Data provided
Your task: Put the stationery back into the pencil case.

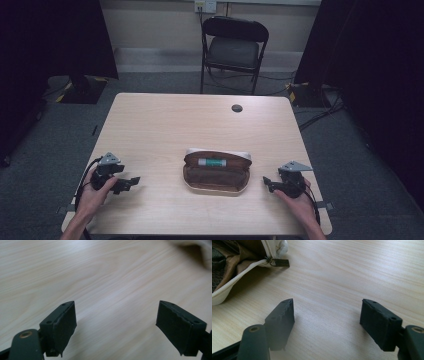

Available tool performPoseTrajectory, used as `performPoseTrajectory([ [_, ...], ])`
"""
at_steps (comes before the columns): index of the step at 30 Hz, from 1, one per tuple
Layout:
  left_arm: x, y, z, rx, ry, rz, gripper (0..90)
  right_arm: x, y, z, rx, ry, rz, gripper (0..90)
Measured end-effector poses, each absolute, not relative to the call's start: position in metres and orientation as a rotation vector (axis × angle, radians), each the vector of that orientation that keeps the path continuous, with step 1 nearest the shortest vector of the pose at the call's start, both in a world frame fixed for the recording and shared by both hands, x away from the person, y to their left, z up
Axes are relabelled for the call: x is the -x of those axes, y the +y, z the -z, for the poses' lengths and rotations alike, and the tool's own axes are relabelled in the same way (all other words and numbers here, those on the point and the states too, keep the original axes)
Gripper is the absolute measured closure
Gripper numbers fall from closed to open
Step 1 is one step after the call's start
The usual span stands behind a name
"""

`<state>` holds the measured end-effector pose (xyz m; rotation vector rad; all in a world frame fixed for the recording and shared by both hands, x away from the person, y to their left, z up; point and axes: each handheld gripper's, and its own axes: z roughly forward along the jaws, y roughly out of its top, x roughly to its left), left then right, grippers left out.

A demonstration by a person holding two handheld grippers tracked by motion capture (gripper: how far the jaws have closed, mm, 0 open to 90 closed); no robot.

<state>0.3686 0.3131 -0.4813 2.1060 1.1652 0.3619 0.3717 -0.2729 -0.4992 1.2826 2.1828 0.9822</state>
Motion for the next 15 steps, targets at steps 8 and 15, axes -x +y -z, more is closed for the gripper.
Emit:
performPoseTrajectory([
  [8,-0.367,0.316,0.497,-2.113,1.204,-0.486,12.1,-0.372,-0.273,0.499,-1.283,2.183,-0.981,24.8],
  [15,-0.367,0.316,0.503,-2.083,1.182,-0.506,4.0,-0.373,-0.273,0.5,-1.305,2.168,-0.958,19.9],
])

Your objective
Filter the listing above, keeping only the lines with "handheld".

Written solution
`<state>` holds the measured end-effector pose (xyz m; rotation vector rad; all in a world frame fixed for the recording and shared by both hands, x away from the person, y to their left, z up; point and axes: each handheld gripper's, and its own axes: z roughly forward along the jaws, y roughly out of its top, x roughly to its left), left then right, grippers left out.
A demonstration by a person holding two handheld grippers tracked by motion capture (gripper: how far the jaws have closed, mm, 0 open to 90 closed); no robot.

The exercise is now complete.